We are designed by God to do more than simply eat, drink, sleep, procreate and stay alive. We, human beings are built with an inquisitive, adventurous, creative and calculating mind that desires, even commands that we leave the harbour and venture out on to the high seas in search of progress and betterment. Some author put it like this – “a human being is a human doing”. And of course, to be a human doing means that we have to overcome the fear and indecision that would otherwise hold us back.
There are two things that we really need to understand about fear. The first is that everyone suffers from it in some form or the other – at-least occasionally, if not often. When I say everyone, I include myself and in fact all successful people everywhere as well as rich people, famous people, presidents, prime ministers and even kings and queens. All these people experience fear. Fear of what people might think, fear of failure, fear of rejection, fear of disaster, fear of death, you name anything and someone somewhere at some time or the other fears it.
The second thing about fear is how to tackle it and overcome it. The only way to overcome fear is to take action and tackle the fear head-on which more often than not means having to physically do the thing that we fear doing. Understanding that everyone experiences fear and that the only way to deal with it is to simply do the thing we are afraid of, is the best way to tackle it. The following tale which I read somewhere years ago, demonstrates the point rather well.

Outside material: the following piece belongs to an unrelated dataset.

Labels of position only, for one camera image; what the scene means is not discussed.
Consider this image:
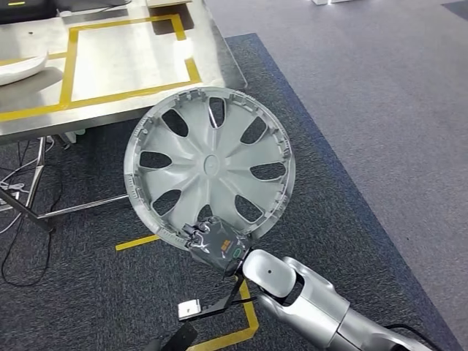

“Ashok’s mother shouted up the stairs, “come on son, it is time to get up and get ready for school”. But Ashok pulled the duvet up over his head and ignored his mother’s calling. A few minutes later, she knocked on his door and in a firmer voice she called, “come on, you have to get up right now, otherwise you will be late”. Ashok replied without removing the duvet “I am not going to school today. In fact, I am never going to school again”. “Don’t be silly” said his mother, “you have to go to school at any cost today”. “I am not going” was the response. “There are 1200 students in that school and they all hate me, Every last one of them. Even the teachers and the school care taker hate me and every day I end up in some sort of fight or conflict. Therefore, mom, just give me one good reason why I should go to school”. “I will do more than that” said his mother, “I will give you two reasons – the first is that you are 45 years of age and the second is that you are the Principal”.
My point behind the aforesaid story is this: Confrontation or the prospect of confrontation is sometimes inevitable and often causes fear and indecision. However, trying to run or hide away from it only compounds the problem.
Of course, fear does not always play the part of a monster whose mission is to overpower us and keep us from achieving whatever good we would like to achieve. Sometimes it is the complete opposite. Sometimes, fear is a good thing which protects us and keeps us out of harm’s way. For example, when the human body experiences fear in the presence of danger or when it experiences shock or cold and fatigue the hormone called adrenaline is produced. This would raise the blood pressure and the heart beat, which then provides the body with more oxygen. Adrenaline also causes the body to create glucose which provides us with additional energy, so that we can escape or fight.
Fear and indecision stop a great many people from achieving simply because they stop them from ever attempting in the first place to achieve. The American philosopher, William James said, “There is no more miserable human being than one in whom nothing is habitual but indecision.”